TASK STATEMENT:
Repeat nothing but the lines below running from the one containing "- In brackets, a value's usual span" to the one containing "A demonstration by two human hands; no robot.". Keep both end lines.

DATASET EXTRACT:
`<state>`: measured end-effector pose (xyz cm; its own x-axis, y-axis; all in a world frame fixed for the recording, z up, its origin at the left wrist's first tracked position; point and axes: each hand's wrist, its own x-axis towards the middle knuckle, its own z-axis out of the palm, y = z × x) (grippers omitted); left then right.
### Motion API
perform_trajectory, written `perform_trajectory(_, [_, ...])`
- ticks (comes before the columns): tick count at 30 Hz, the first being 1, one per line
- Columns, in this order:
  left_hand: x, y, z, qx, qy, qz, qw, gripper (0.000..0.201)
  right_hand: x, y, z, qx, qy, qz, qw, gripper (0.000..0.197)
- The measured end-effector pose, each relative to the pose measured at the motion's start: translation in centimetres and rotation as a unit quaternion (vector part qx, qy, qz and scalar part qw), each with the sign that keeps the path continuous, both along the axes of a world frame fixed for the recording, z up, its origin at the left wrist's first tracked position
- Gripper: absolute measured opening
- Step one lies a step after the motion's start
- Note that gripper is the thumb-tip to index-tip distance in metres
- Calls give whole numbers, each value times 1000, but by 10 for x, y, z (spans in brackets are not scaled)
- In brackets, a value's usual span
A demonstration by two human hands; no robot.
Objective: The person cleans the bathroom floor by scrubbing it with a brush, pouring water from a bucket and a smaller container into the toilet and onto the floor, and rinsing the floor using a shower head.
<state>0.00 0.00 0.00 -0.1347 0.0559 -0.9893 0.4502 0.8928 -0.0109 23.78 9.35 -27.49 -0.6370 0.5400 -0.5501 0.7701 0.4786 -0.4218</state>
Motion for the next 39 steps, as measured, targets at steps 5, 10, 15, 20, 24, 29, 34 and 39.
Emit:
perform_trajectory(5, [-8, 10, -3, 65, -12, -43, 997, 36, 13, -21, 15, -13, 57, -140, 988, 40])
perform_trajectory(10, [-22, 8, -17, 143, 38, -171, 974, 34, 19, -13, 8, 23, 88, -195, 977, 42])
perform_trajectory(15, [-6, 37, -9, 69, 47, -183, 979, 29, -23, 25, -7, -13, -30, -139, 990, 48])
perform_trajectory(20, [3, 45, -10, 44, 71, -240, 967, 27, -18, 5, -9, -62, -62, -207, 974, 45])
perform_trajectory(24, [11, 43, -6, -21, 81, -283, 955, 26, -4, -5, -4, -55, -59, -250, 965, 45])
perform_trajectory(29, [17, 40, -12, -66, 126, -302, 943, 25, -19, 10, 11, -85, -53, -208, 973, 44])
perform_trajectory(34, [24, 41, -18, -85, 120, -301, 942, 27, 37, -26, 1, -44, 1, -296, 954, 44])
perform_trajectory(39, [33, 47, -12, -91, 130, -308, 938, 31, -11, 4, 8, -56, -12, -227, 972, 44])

FINAL ANSWER:
- In brackets, a value's usual span
A demonstration by two human hands; no robot.

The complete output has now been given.